Task goal:
Word for word, restate the lines from the start of the data down to the line with "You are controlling", both included.

--- START ---

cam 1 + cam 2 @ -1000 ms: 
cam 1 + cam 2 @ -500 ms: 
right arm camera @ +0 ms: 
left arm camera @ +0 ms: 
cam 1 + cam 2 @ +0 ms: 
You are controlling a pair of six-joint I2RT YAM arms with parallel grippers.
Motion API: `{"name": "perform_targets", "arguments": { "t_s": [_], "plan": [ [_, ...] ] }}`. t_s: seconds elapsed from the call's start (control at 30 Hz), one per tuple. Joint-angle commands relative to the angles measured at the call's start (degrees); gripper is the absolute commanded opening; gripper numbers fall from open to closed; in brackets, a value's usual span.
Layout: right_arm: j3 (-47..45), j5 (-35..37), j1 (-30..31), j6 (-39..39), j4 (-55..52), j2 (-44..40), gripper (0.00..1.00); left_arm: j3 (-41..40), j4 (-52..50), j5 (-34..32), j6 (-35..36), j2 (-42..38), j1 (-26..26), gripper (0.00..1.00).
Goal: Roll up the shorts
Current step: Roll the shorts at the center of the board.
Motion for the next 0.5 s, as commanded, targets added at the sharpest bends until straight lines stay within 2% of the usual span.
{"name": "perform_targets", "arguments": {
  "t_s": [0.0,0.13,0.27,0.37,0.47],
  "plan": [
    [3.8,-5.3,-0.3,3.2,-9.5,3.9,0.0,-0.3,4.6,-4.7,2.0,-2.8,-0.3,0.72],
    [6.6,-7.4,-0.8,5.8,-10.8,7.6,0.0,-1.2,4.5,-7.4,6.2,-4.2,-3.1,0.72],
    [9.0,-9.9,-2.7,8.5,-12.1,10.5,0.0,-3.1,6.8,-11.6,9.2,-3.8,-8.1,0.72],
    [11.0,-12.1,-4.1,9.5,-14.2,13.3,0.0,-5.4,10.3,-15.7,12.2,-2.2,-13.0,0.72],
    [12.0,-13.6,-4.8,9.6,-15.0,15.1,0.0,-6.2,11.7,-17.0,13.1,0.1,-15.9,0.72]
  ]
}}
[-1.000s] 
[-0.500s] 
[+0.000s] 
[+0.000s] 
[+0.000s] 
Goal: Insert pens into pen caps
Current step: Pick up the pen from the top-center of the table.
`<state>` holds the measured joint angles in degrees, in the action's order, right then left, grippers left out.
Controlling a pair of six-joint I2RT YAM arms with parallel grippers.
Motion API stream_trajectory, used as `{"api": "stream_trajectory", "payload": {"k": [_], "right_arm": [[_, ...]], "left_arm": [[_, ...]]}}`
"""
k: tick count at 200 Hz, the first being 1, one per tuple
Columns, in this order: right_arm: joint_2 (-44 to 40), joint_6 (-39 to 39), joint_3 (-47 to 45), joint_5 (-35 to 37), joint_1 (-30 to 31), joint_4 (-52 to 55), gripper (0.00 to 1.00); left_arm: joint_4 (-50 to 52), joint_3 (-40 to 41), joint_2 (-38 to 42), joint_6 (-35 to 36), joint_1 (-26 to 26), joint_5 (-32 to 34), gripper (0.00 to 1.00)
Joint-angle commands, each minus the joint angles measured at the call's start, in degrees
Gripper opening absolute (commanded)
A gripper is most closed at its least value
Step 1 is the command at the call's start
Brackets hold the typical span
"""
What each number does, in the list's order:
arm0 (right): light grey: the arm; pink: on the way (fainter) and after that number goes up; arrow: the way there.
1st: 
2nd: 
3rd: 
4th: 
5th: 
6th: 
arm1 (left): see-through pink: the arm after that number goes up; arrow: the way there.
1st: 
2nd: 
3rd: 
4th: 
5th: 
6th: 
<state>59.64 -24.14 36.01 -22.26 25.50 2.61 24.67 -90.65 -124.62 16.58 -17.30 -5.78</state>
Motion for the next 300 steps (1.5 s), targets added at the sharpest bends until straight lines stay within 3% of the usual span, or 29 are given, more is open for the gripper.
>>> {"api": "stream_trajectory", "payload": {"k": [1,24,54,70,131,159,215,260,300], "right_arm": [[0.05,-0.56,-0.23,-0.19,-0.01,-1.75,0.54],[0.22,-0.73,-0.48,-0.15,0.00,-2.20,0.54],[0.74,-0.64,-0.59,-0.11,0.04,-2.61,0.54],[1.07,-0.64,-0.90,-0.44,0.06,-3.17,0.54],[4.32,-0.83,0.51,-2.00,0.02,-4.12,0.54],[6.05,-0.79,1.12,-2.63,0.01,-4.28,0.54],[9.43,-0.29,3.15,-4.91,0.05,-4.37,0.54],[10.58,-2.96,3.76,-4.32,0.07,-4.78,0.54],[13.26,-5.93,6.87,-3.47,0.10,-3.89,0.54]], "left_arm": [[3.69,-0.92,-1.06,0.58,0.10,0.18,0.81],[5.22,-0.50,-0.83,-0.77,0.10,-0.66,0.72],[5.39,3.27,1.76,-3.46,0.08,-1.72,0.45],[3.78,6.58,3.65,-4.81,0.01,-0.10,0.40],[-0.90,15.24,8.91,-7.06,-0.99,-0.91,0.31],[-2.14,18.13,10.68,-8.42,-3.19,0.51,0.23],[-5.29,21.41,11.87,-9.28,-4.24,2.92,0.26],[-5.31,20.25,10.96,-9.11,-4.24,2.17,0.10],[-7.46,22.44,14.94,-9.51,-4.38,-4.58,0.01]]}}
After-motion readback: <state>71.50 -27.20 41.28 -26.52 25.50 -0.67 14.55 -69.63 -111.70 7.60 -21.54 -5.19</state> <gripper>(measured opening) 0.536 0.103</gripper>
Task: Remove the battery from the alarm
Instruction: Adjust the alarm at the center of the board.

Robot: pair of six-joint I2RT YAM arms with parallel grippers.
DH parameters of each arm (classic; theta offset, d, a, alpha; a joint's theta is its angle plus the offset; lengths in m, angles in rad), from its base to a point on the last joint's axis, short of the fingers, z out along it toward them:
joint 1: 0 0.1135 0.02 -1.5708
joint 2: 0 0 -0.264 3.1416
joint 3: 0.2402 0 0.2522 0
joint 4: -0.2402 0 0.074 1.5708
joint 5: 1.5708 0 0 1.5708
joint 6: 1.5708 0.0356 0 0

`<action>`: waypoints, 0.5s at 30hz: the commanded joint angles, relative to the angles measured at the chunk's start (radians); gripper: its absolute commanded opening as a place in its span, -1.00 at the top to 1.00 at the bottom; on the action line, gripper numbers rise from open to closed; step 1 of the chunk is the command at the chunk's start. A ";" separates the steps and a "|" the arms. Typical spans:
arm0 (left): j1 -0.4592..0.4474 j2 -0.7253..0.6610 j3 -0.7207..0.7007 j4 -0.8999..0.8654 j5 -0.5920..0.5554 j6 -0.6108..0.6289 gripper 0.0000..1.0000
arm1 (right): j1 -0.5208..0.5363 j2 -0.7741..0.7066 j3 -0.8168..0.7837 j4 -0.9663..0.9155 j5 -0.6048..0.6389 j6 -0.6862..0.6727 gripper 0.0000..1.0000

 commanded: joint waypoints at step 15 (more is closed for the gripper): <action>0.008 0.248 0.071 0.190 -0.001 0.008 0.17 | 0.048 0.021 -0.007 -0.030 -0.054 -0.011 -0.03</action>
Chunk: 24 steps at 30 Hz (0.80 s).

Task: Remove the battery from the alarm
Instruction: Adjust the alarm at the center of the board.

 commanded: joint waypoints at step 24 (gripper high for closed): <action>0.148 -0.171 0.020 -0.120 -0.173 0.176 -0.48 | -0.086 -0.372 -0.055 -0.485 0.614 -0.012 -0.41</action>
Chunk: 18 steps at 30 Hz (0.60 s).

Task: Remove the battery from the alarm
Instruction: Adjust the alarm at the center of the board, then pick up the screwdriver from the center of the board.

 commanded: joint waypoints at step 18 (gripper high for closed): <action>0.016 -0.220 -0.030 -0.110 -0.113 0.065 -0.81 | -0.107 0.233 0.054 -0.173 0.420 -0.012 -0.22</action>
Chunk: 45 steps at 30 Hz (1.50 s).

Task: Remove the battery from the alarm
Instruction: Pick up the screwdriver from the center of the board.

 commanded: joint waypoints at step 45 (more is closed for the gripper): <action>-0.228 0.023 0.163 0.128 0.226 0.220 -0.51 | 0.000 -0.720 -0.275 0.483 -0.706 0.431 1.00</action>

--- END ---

Exercise solution:
cam 1 + cam 2 @ -1000 ms: 
cam 1 + cam 2 @ -500 ms: 
right arm camera @ +0 ms: 
left arm camera @ +0 ms: 
cam 1 + cam 2 @ +0 ms: 
You are controlling a pair of six-joint I2RT YAM arms with parallel grippers.

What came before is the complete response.